■ **THE PROBLEM**: Below are some records. Pull every line that contains the word "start".

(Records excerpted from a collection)

_ _ _ _ _ _ _

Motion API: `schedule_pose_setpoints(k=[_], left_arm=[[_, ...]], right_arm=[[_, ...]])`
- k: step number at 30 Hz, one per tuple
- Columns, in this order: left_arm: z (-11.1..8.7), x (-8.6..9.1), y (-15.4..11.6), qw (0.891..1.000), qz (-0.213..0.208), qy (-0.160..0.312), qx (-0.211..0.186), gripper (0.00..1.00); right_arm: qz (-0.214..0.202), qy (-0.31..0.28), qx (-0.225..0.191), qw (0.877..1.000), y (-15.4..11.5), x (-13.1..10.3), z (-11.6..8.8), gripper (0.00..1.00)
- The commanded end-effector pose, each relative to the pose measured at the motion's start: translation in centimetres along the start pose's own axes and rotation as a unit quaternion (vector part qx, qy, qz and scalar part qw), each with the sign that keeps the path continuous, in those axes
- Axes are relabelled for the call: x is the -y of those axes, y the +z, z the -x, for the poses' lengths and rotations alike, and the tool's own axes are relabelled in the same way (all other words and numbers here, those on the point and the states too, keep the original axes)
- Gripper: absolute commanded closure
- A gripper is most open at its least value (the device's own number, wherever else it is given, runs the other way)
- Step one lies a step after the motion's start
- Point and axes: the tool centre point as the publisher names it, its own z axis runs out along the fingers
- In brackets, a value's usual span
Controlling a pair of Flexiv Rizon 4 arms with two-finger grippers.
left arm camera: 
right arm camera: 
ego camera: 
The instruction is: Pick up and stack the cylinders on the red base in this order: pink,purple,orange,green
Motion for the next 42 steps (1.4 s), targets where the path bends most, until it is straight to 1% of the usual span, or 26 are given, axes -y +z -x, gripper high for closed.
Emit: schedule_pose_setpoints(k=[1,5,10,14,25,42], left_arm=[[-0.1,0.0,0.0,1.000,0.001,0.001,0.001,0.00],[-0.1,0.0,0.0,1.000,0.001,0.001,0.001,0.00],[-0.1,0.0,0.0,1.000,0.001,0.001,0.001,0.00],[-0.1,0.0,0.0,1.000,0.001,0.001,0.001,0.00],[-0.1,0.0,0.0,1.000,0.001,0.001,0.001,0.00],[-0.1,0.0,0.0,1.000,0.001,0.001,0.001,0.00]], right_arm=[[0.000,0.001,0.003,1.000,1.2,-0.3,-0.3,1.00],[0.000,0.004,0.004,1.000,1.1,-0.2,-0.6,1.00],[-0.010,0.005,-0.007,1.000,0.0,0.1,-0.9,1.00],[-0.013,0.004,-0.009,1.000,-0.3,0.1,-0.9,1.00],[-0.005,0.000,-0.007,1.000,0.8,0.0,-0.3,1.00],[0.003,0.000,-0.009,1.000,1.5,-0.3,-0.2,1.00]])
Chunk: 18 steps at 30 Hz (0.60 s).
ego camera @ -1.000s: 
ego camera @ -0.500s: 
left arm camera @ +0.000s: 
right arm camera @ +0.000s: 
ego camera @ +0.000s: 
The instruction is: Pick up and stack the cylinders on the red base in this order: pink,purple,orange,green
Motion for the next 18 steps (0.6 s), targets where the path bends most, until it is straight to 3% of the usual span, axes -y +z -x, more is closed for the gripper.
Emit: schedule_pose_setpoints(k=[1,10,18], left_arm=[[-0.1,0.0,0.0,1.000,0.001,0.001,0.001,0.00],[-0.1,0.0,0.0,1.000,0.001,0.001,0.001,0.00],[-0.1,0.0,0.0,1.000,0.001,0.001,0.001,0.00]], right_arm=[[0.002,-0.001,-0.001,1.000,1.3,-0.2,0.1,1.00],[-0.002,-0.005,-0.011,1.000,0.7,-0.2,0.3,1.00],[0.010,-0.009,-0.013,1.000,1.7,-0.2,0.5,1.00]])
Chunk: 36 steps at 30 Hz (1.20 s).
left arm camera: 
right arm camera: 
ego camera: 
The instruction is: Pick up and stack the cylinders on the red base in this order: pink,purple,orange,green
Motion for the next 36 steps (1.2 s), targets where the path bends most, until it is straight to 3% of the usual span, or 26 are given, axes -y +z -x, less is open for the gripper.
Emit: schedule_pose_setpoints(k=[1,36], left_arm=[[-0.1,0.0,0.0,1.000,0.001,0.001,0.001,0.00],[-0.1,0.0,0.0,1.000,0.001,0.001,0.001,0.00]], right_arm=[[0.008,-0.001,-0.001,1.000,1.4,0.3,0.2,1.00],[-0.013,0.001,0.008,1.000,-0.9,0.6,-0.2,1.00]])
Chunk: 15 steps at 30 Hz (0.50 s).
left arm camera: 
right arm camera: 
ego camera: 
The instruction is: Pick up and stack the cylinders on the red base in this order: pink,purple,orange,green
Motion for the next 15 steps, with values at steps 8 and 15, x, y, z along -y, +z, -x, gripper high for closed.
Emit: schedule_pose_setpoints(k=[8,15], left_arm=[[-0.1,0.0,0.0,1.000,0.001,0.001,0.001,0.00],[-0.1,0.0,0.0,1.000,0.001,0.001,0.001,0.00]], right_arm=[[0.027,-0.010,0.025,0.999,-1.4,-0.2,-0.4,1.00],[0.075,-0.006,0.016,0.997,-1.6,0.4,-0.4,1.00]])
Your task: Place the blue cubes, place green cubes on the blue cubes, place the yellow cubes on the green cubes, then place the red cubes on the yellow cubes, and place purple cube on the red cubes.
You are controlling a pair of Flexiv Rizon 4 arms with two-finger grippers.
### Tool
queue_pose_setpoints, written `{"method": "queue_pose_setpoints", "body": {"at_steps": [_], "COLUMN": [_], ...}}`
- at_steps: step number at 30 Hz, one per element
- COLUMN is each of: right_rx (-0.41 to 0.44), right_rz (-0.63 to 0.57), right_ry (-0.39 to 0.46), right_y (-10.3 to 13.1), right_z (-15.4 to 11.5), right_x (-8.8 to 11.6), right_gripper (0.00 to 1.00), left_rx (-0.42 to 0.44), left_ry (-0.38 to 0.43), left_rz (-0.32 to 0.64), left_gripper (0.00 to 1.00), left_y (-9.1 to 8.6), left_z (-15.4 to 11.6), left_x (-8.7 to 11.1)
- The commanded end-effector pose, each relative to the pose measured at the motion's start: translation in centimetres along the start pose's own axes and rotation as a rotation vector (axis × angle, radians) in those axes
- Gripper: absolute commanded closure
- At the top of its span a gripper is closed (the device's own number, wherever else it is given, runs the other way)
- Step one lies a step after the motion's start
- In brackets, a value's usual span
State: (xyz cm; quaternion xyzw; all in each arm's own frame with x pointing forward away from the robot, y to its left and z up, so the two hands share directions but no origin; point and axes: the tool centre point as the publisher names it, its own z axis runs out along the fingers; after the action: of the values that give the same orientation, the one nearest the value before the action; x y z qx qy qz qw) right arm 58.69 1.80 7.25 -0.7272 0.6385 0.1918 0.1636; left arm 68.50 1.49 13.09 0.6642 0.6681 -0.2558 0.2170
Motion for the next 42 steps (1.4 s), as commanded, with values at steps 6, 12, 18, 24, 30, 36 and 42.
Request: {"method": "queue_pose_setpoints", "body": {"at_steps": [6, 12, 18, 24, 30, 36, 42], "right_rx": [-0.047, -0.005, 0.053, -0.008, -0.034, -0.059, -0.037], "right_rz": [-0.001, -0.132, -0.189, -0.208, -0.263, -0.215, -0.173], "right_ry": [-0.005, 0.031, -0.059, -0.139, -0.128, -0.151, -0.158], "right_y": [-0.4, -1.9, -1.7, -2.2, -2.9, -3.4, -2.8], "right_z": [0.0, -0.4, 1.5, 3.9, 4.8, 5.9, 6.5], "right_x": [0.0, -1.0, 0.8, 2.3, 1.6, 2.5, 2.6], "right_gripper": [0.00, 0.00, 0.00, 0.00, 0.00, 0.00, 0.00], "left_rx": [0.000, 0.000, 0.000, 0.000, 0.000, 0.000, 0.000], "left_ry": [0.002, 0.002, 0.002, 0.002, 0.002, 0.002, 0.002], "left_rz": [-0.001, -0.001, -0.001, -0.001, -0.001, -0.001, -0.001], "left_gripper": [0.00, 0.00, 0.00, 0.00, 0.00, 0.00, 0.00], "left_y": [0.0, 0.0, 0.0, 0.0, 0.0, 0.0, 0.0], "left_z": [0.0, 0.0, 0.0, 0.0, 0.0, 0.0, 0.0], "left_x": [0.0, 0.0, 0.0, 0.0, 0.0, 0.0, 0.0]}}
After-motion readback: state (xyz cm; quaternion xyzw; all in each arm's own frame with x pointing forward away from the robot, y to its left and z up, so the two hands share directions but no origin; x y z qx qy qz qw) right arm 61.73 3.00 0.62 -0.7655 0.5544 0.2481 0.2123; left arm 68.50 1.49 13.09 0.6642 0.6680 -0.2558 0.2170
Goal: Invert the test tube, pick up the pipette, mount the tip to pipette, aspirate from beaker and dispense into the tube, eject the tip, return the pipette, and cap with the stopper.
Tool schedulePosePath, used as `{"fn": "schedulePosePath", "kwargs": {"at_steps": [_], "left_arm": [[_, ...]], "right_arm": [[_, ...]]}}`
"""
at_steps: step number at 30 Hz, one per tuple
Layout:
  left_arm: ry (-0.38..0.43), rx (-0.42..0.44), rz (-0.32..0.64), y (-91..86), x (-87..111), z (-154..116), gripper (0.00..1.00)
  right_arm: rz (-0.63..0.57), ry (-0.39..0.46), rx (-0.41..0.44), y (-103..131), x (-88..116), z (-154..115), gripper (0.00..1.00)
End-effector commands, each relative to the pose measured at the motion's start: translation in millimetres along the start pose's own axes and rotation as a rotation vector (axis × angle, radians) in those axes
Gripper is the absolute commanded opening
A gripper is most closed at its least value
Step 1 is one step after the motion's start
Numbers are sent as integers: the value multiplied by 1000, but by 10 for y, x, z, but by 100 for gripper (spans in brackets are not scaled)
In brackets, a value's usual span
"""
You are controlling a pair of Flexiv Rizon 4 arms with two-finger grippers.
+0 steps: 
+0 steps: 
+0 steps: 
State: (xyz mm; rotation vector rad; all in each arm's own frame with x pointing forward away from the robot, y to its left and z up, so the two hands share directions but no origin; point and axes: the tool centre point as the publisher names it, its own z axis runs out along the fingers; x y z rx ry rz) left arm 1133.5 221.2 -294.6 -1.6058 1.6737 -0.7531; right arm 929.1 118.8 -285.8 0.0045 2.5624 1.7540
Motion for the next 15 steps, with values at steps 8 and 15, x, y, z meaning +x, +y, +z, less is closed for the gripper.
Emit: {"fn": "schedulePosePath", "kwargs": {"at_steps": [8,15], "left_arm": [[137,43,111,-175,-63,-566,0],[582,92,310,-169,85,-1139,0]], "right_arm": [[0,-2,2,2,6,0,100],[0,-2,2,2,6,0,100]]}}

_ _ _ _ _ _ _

■ **RESPONSE**:
- The commanded end-effector pose, each relative to the pose measured at the motion's start: translation in centimetres along the start pose's own axes and rotation as a unit quaternion (vector part qx, qy, qz and scalar part qw), each with the sign that keeps the path continuous, in those axes
- Step one lies a step after the motion's start
- The commanded end-effector pose, each relative to the pose measured at the motion's start: translation in centimetres along the start pose's own axes and rotation as a rotation vector (axis × angle, radians) in those axes
- Step one lies a step after the motion's start
End-effector commands, each relative to the pose measured at the motion's start: translation in millimetres along the start pose's own axes and rotation as a rotation vector (axis × angle, radians) in those axes
Step 1 is one step after the motion's start

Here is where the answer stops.